I've only seen the MIDI interface crap out from event overload a few times, and I program a lot of high density event stuff.

The MIDI playback is pretty damn consistent from play to play. I use an ancient parallel port MusicQuest 2Port/SE connected to a PII-450 running Cakewalk. I output the synth left right pair to a Delta 1010 in a P4 system all at once or one at a time. If I need to line them up later and I can't do it by waveform inspection, then I apply a notch to the beginning of each imported file at the same realtime playback position. A cinch to line up the file in the multitracker at that point. Easily done in the MIDI sequencer by adding a hit of something percussive in each track prior to measure one.
 
I've looked at all the sync options and it looks like a level of complexity I could do without... if the Dr says his 32 wav files are consistent then I'm going to have to check out my PC.

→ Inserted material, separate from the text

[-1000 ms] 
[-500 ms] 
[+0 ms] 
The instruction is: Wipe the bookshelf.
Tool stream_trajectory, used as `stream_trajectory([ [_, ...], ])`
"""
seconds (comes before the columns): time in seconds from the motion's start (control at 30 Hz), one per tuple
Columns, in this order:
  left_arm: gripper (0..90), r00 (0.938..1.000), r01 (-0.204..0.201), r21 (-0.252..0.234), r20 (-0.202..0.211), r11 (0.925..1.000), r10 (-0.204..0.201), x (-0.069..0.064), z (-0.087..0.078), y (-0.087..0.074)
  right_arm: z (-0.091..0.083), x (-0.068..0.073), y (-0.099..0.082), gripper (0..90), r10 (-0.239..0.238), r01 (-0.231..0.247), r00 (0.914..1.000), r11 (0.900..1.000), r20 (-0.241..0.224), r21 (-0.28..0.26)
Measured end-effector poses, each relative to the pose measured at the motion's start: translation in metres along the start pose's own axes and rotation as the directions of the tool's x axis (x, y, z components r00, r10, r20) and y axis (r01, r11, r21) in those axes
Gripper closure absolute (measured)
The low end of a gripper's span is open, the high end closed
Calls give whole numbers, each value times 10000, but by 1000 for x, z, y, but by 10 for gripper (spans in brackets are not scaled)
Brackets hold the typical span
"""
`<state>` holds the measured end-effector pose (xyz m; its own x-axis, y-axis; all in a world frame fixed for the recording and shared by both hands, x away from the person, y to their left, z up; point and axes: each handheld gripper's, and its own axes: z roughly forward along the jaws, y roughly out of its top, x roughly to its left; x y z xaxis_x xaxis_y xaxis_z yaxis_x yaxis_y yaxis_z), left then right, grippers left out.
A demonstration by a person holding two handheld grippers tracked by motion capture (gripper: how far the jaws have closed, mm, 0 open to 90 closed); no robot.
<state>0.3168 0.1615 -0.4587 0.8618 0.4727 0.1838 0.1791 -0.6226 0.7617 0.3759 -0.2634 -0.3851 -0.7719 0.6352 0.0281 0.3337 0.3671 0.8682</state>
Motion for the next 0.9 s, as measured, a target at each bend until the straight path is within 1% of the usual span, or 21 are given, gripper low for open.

Yesterday I thought I'd put my band's rough cassette tape on CD for convenience, but playing it back there's a bit where it jumps back a second, just like a needle on an old 45! I checked the original wav and it's on there as well (and there's no problem with the cassette)

I've just run msconfig and found out my PC's running a huge bag of processes on start up that I'm sure I don't need... something which looks like a PC Doctor is first for the chop!

Thanks all
 
Here's a link with some info on how you can further optimize Windows for audio.

http://www.tascam.com/support/faq/pc_optimize/index.php

BTW, I think I should have read your initial post better. My sync problem was at the start point of the last 4 of 28 tracks. Meaning tracks 25 - 28 started a few ms later than the first 24. This was easily remedied by lining up the waveforms, but I felt that to be not very precise so I found MTS as a possible solution.

I realize now that doesn't really address what you were talking about. Sorry for any confusion.